Merchant Best Practices

by Eric Lindeen 0

The merchant acquirer space is staging for significant changes. Very large players, like Intuit, PayPal, and Square, are breaking away from traditional merchant acquirer business models and creating new merchant experiences that include increased speed and scale while providing a more frictionless experience. This combined with the influence of mobile devices and customer expectations of usability, will soon lead to massive changes in the acquirer space.

While it may come as a surprise, the best way to view the coming industry consolidation is based on customer experience. Merchants, at heart, are just consumers with a business. While they have tolerated slow and inefficient acquirer processes for years, they will soon see alternatives from new merchant acquirers. For example, a new merchant shared with me that while on hold waiting for his acquirer to review his application, he was able to complete the application for a Square account and be approved. The acquirer lost his business while manually reviewing the application. Merchants today expect the same kind of speed that they are used to when transacting as a consumer. A few years ago it might have seemed reasonable to leave a merchant on hold for five minutes. In a few years, it will be unbelievable.

New best practices will enable middle market acquirers to compete effectively against the onslaught of innovative competitive forces. The three key factors to address are speed, scale, and frictionless interactions. How well will acquirers address the need for instant gratification, deploy the human resources they are using, and handle customer friction?

The Need for Speed

Automation in the application process addresses the need for speed. By automating as many tasks as possible, the time necessary to process applications can be greatly reduced. Square is a great example of this. Rather than asking 50-100 questions for their underwriters, they ask the minimum questions necessary then use alternate data sources and get the rest of the information they need to fill it in. They are able to simplify the process from the consumer’s perspective and reduce the labor time it takes for them to complete the application. One of the beauties of automation is it facilitates scale because we’re not spending as much time on each application; instead we’re able to use our people for things that have the most positive impacts on customer experience and our relationships.

Last year at an acquirer show, I was talking to a woman when her phone buzzed. She looked at it and frowned, then casually explained to me that she just had to shut off a merchant. My wife has an online store, so I was curious—if an acquirer shut her off she would be out of business. I asked, “What do you mean you just shut her off?”

She replied “Well, you know, they are probably fraudulent and I’ll just call them back next week. If they are real, if it’s not fraud, they’ll call me, so I don’t really need to worry about it.” When I thought of the customer’s perception, I was amazed that she was so comfortable leaving the merchant hanging.

Automating the process can improve how exceptions are handled and communication with customers. If something potentially adverse happens to the client, they can be proactively notified. With the right tools and training in place, issues can be resolved quickly and politely with minimal disruption to the merchant.

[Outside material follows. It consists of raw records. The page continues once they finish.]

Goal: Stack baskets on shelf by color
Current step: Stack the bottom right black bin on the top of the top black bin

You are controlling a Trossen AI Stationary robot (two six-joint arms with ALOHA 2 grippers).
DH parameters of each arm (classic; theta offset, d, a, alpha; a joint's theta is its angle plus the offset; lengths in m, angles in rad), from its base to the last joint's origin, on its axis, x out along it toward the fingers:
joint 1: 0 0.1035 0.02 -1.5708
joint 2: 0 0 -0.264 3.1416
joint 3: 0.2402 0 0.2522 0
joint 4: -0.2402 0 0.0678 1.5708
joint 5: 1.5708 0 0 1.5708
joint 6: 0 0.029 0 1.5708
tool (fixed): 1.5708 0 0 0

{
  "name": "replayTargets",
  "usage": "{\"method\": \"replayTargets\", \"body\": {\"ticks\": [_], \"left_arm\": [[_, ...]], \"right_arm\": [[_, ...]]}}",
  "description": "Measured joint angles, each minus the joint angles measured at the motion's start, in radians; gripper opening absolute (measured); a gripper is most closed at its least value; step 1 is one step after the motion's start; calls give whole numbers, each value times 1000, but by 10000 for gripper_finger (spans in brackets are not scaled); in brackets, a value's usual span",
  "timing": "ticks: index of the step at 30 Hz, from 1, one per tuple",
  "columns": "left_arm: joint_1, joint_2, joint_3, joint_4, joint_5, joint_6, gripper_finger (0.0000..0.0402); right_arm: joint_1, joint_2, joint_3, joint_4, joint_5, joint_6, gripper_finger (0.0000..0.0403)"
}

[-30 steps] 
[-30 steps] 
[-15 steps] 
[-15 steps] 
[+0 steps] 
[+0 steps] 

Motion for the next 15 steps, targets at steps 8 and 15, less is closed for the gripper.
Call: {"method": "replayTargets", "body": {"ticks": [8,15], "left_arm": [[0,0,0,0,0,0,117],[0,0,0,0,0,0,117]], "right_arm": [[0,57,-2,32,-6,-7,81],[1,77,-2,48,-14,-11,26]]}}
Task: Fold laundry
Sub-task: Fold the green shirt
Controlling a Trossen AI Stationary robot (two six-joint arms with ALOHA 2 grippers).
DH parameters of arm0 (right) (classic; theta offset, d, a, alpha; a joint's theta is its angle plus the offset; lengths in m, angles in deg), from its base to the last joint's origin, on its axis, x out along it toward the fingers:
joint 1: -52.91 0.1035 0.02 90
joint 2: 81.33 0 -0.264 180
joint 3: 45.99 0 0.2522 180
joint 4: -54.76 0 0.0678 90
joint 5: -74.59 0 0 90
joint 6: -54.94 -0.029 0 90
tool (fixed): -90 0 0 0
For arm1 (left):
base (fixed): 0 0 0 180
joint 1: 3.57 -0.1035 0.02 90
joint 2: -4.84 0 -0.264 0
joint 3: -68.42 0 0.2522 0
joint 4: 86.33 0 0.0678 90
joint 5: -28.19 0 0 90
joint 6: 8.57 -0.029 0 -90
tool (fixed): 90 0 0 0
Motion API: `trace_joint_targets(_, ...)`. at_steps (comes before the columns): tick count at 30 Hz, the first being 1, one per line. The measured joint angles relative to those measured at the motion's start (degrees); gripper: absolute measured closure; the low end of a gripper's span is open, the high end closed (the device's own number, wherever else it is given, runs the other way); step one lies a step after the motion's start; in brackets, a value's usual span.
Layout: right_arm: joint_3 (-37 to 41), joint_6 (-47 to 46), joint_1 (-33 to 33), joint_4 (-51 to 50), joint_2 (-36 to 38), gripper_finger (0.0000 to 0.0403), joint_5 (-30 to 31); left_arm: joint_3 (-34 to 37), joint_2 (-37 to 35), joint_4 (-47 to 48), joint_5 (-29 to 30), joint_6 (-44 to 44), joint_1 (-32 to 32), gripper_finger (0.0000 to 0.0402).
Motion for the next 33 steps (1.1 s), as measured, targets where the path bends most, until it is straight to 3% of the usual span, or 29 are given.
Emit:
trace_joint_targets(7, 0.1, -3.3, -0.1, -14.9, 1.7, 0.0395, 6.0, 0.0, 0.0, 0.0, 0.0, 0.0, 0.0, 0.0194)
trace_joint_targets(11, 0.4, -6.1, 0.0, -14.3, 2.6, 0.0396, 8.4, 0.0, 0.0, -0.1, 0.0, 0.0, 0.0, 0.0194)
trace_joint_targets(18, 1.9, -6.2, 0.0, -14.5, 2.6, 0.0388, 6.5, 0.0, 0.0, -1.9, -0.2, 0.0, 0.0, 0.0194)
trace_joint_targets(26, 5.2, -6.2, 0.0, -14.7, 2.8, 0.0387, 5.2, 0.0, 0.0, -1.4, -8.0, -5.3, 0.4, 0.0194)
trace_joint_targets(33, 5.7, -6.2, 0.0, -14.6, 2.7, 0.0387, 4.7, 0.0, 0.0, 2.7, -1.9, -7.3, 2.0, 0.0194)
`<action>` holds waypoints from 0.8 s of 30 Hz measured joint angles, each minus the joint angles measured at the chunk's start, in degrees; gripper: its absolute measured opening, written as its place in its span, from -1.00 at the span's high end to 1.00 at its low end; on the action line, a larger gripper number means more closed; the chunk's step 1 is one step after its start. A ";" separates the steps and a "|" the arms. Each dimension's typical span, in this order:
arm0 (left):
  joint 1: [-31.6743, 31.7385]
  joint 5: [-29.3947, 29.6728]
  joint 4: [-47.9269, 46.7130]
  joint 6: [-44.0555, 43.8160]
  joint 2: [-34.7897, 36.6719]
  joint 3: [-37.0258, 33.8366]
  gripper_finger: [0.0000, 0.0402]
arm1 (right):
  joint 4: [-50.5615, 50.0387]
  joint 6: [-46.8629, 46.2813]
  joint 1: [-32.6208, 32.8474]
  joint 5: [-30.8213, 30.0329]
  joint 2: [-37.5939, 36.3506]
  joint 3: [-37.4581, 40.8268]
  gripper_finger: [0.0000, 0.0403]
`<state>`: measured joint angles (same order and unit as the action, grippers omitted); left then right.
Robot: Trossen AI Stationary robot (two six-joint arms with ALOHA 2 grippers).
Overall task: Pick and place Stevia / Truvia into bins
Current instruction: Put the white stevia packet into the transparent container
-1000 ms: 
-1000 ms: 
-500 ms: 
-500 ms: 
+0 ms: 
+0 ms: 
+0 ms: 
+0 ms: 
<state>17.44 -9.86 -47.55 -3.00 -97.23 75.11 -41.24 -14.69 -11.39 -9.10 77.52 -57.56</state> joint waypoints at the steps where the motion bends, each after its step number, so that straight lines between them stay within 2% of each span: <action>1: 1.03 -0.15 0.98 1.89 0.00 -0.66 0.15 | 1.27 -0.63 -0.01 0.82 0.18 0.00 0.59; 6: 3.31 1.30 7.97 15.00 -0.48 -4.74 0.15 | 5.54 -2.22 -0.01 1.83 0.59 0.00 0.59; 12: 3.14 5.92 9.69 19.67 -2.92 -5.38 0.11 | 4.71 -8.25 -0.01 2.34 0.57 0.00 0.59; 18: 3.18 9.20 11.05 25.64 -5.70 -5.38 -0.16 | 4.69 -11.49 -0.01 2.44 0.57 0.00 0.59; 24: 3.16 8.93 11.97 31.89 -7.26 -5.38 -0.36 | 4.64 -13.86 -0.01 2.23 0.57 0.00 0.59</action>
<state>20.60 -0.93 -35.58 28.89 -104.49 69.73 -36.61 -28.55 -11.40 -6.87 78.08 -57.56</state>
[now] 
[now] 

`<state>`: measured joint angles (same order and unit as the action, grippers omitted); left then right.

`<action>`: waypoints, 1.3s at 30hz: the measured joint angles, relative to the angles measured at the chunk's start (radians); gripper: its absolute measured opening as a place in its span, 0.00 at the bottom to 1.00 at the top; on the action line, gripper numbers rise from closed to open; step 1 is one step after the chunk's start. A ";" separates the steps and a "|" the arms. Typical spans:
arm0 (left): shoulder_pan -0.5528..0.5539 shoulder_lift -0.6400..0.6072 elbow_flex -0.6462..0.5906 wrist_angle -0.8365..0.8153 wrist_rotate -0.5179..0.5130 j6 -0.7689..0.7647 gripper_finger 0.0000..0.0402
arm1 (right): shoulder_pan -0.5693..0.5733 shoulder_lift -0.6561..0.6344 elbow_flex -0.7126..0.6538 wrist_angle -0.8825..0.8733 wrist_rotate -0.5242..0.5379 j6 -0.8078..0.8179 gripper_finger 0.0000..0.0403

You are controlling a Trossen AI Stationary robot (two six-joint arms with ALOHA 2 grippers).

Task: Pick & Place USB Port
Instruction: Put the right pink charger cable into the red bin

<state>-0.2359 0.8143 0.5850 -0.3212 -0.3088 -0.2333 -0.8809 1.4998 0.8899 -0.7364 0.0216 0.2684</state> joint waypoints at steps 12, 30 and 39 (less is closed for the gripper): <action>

The Correlation between Speed and Scale

Larger acquirers are able to distribute the costs of their automated systems across thousands or millions of customers. That allows them to automate much more of the process than smaller organizations. Unfortunately, some large players focus so heavily on efficiency, that they lose sight of the importance of customer intimacy. Your customers want to feel that they matter to you. It is here that middle market acquirers have a great advantage. While automating key parts of their process to improve efficiency, they can also rely on their staff to provide crucial customer service. This combination can create a powerful customer experience.

A Pain Free Experience

That brings us to the third point, reducing friction. In any interaction we have with our clients or prospects, there are opportunities for friction to occur, creating frustrations in the relationship. We want to avoid those as much as possible.

One example of this is with mobile devices. A few months ago I was refinancing my house, and I thought, ‘Well, that’s something I should be able to do on my cell phone. I will be able to fill out forms and I have a camera if I need to take pictures of documents.’

I was at a banking conference and had time to complete my loan application. When I am at home there are a multitude of other things that can’t be done on the road, so this seemed like a great way to check this task off my list without interrupting my free time. You would be surprised how few banks actually allow you to even start a mortgage application on the phone. It’s rather sad. When I asked a few bankers about it, they replied that mortgages are too complex for a mobile device. They missed the point.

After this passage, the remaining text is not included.